▶ YOUR TASK:
Reproduce exactly, and only, the lines below from the one containing "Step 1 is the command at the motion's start" through the one containing "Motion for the".

[SUPPLIED INFORMATION Boundary: Start]

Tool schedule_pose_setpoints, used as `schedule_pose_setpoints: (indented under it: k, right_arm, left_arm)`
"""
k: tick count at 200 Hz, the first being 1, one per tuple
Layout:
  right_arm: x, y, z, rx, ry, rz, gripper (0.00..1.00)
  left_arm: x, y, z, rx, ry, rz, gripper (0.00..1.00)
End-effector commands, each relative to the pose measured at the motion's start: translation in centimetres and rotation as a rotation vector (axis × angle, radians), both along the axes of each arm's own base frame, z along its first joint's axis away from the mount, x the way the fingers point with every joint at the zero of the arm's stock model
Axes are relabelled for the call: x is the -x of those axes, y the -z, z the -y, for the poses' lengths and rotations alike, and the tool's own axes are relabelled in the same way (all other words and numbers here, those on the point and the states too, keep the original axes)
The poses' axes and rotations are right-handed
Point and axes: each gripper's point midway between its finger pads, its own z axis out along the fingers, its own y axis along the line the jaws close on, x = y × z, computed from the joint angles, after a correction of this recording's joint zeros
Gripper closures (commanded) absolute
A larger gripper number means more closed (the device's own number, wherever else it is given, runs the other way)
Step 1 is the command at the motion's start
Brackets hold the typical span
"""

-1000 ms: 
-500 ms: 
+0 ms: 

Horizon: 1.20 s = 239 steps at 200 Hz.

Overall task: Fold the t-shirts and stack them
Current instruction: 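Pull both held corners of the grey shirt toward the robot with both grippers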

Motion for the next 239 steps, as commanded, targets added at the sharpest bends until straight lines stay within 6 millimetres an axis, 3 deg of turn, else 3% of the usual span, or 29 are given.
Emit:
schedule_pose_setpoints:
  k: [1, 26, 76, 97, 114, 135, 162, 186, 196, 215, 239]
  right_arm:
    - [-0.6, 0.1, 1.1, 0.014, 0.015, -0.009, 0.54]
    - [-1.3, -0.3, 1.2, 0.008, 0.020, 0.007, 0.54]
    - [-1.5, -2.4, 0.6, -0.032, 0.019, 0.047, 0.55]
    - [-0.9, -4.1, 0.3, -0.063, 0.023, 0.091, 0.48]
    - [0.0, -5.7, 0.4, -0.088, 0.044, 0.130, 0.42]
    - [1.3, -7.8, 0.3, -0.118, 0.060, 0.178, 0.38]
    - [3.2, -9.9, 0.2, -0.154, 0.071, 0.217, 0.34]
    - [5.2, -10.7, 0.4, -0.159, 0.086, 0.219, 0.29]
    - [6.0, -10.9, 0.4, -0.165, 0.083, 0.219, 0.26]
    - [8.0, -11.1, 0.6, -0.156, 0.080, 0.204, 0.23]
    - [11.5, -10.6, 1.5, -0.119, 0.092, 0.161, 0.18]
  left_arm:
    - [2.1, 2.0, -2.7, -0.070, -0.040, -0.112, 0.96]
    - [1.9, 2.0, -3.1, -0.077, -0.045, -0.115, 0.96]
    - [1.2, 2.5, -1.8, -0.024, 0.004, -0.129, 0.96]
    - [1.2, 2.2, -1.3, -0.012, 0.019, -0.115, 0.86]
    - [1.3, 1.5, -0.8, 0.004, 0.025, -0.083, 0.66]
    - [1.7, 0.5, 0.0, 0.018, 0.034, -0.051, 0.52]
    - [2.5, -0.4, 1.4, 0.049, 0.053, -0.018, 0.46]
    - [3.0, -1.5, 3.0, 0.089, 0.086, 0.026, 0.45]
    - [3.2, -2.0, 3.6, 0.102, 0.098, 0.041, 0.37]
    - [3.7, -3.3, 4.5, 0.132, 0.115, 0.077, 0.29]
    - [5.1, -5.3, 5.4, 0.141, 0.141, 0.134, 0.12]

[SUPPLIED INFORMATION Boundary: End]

▶ EXERCISE OUTPUT:
Step 1 is the command at the motion's start
Brackets hold the typical span
"""

-1000 ms: 
-500 ms: 
+0 ms: 

Horizon: 1.20 s = 239 steps at 200 Hz.

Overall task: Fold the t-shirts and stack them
Current instruction: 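Pull both held corners of the grey shirt toward the robot with both grippers
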
Motion for the next 239 steps, as commanded, targets added at the sharpest bends until straight lines stay within 6 millimetres an axis, 3 deg of turn, else 3% of the usual span, or 29 are given.

No further output is needed here.